The collaboration between UMN and Instructure in UX studies is still developing. Plans are to invite Instructure to future studies and use the findings to inform communication and training for new features.

Resources

Presentation slides

2 Comments
Jeff_F
Community Coach
Community Coach

I am a little surprised that there is no note or mention by the faculty respondents nor presenter of the sort order debacle (now resolved), pagination, and how the default view is set to collapsed vs. expanded. Instead, the summary speaks to mentions and anonymous discussions as the first two items.

TanyaUponAvon
Community Participant

Hi @englu061

I was just wondering whether the subject of discussion rubrics came up at all in this study. I was hoping the discussion redesign would make it easier for students to access the rubrics; sadly, it appears not. 

I think discussion rubrics should be shown prominently on the discussion page, as is done with assignments. (Currently, of course, students have to go to the three dots and choose Rubric from the dropdown menu. This byzantine access process obviously minimizes the utility and relevance of discussion rubrics.)
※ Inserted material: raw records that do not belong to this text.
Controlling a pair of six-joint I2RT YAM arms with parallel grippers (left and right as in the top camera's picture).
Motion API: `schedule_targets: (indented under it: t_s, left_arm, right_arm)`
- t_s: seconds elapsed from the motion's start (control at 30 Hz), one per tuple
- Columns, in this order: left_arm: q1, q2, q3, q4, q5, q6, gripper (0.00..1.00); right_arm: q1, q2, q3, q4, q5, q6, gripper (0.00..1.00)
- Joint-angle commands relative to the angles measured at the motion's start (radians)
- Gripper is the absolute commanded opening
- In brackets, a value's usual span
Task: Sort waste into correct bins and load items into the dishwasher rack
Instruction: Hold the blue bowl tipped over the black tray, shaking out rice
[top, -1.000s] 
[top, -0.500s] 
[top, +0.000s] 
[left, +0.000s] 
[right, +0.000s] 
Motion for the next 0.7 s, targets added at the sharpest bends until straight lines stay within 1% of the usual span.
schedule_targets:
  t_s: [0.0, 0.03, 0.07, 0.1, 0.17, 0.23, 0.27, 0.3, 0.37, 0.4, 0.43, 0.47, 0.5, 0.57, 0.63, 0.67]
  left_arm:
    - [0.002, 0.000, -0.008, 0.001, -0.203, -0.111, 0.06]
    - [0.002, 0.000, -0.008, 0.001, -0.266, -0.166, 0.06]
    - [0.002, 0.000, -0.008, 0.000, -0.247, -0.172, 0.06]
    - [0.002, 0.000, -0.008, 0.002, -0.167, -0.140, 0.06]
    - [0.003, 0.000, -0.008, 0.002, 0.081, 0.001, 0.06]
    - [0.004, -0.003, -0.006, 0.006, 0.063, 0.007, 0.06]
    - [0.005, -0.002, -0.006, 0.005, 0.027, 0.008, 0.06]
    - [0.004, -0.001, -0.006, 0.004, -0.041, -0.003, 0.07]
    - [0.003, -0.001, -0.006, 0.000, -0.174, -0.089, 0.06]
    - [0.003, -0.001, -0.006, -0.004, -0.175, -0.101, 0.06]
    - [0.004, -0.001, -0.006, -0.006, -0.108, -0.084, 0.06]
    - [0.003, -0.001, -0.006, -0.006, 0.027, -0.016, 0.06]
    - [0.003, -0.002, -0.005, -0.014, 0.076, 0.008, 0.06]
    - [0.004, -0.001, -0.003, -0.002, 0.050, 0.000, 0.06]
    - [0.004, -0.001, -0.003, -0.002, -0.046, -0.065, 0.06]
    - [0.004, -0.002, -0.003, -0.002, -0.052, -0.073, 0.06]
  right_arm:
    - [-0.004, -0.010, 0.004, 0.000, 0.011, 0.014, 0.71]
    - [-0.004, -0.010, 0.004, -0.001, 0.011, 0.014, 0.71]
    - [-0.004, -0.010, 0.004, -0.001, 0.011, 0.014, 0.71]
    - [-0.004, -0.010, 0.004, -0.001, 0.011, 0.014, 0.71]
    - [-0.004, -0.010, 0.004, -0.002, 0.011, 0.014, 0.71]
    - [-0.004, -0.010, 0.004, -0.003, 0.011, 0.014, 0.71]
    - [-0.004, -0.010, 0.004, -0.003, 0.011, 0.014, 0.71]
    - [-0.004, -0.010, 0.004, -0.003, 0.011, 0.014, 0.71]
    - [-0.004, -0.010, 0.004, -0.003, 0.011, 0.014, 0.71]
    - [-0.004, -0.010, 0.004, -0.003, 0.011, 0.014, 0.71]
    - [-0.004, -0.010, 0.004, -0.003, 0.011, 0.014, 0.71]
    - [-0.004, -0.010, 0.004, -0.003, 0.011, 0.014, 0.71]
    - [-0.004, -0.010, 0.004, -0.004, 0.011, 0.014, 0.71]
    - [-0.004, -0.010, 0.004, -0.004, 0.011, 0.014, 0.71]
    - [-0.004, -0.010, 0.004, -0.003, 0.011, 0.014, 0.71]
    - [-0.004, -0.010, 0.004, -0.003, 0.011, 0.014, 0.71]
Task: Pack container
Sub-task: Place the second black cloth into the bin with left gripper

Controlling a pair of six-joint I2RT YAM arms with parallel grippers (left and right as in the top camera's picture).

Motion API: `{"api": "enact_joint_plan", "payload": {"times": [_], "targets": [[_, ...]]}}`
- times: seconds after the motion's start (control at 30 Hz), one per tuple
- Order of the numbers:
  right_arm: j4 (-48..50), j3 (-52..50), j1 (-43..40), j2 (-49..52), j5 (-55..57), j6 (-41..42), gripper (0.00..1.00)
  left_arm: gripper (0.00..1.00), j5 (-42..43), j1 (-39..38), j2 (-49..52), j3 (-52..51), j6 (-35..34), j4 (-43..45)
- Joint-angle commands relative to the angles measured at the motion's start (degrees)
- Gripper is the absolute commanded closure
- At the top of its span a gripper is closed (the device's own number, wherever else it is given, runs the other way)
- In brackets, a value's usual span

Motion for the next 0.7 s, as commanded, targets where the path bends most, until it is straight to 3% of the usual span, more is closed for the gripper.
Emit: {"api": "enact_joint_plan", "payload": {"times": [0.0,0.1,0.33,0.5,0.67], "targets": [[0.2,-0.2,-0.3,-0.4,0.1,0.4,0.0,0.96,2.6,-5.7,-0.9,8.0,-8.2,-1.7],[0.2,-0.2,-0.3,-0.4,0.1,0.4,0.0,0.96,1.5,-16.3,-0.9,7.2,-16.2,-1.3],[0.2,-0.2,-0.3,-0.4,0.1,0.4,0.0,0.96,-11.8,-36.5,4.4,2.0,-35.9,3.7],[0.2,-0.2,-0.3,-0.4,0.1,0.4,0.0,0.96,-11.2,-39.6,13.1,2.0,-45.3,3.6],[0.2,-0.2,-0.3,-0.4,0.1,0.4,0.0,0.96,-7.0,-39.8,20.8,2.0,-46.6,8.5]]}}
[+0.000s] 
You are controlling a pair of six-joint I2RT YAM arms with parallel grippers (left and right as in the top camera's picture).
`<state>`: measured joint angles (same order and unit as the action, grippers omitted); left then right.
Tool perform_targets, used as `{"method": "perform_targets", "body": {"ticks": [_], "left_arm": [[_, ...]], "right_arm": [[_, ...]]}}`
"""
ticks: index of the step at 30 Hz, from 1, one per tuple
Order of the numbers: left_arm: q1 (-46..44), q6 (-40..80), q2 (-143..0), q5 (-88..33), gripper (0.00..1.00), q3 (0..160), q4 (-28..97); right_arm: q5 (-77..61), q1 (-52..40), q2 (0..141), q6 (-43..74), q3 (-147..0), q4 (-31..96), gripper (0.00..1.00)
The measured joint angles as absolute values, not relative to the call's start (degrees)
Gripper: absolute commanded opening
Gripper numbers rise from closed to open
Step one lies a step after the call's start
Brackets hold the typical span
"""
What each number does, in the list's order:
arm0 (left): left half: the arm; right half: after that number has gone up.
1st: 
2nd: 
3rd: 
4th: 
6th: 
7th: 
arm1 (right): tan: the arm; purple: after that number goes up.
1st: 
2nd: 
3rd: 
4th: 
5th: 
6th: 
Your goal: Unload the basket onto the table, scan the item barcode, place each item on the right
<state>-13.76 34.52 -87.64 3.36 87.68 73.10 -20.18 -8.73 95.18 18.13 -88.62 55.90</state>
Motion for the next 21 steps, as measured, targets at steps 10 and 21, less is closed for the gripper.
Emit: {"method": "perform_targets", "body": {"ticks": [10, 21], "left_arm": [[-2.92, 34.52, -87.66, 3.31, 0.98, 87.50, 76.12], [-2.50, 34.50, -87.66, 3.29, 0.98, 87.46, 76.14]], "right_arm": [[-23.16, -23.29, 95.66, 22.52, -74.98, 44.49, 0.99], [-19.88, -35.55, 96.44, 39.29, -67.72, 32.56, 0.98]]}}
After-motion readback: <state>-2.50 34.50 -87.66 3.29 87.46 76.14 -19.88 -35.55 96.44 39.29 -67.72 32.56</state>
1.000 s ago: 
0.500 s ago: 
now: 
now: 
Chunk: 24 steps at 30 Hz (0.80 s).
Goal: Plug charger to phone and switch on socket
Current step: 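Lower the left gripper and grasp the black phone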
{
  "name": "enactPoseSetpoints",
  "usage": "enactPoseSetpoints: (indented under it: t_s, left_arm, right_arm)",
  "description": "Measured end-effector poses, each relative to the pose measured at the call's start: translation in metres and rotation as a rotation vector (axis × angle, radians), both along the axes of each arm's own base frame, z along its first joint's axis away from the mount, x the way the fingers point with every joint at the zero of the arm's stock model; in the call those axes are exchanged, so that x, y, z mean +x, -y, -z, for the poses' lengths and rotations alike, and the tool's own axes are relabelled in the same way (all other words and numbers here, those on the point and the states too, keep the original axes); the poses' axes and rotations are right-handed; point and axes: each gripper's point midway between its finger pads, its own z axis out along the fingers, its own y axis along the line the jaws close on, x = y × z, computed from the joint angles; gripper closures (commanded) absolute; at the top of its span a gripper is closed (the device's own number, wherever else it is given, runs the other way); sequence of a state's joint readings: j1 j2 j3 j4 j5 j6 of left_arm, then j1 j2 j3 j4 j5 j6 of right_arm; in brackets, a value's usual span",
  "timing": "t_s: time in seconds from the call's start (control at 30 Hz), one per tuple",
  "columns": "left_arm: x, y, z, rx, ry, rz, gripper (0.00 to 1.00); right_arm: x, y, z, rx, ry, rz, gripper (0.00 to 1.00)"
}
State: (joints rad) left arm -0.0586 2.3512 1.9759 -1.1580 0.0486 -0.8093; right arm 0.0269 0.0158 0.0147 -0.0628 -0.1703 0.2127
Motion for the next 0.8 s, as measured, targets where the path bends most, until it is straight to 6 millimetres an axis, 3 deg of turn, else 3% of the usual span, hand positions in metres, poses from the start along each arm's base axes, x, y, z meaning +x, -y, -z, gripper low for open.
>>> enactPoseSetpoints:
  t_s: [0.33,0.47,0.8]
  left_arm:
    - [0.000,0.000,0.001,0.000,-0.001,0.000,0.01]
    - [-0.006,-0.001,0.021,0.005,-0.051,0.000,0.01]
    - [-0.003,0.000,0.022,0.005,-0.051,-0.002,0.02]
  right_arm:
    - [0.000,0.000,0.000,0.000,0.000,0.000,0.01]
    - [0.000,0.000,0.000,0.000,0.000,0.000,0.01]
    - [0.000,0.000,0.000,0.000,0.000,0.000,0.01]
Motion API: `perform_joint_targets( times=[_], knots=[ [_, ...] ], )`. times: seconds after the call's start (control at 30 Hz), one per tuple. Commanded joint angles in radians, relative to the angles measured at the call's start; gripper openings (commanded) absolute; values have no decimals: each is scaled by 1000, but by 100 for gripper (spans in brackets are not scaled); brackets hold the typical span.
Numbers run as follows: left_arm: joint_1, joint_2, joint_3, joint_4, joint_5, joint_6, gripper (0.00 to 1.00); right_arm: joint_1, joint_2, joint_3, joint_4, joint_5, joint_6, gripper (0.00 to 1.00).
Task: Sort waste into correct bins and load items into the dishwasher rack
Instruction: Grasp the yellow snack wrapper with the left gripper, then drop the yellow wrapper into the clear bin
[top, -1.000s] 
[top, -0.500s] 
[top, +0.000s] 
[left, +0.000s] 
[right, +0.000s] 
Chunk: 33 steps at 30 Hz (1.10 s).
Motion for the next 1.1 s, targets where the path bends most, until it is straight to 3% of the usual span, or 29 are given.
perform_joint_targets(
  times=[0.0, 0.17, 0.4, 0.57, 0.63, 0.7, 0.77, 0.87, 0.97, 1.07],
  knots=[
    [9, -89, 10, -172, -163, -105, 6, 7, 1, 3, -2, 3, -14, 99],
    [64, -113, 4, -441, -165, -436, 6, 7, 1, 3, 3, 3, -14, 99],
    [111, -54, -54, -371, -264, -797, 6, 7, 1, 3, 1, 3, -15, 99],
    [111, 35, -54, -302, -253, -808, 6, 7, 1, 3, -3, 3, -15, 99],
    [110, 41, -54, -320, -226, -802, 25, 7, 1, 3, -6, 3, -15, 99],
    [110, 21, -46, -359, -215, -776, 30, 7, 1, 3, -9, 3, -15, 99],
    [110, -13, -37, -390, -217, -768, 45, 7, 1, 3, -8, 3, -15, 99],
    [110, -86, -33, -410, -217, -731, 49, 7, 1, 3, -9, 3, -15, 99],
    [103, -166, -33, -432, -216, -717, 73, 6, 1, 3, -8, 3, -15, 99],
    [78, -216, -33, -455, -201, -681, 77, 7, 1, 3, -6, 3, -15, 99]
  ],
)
I'm surprised this isn't a frequently cited issue with Canvas discussions. If we want to encourage students to communicate with and learn from each other in asynchronous courses, we need to use discussions effectively (as you know). Lack of peer-to-peer interaction is often cited as one of the biggest drawbacks of online learning--yet discussions as a tool for developing student exchanges (particularly by including reply posts) are underappreciated and underutilizied. I have heard the complaint from students and faculty alike that discussions are useless time wasters. They think discussions are just boring writing exercises. My response to that is simply, "Then you are not using them correctly." One key element that is typically missing is transparency for the student on why they are participating in the discussion and what they are expected to get out of it. 

Students need structure and feedback on their performance in discussions. They need to know what the instructor is looking for in a discussion post/response as much as they need that information with assignments--perhaps even more so, since discussion expectations may vary from one instructor to the next. How many students are looking for (much less reading) the evaluation criteria for their discussions when we make it so difficult/conuterintutive to even find the rubric?

Discussions can't take the place of face-to-face peer interaction, but they can go a long way toward bridging that gap--when used effectively--and an essential part of an effective activity is a transparent evaluation criteria. 

TL;DR: Does anyone care about how discussion rubrics are inexplicably hidden in Canvas?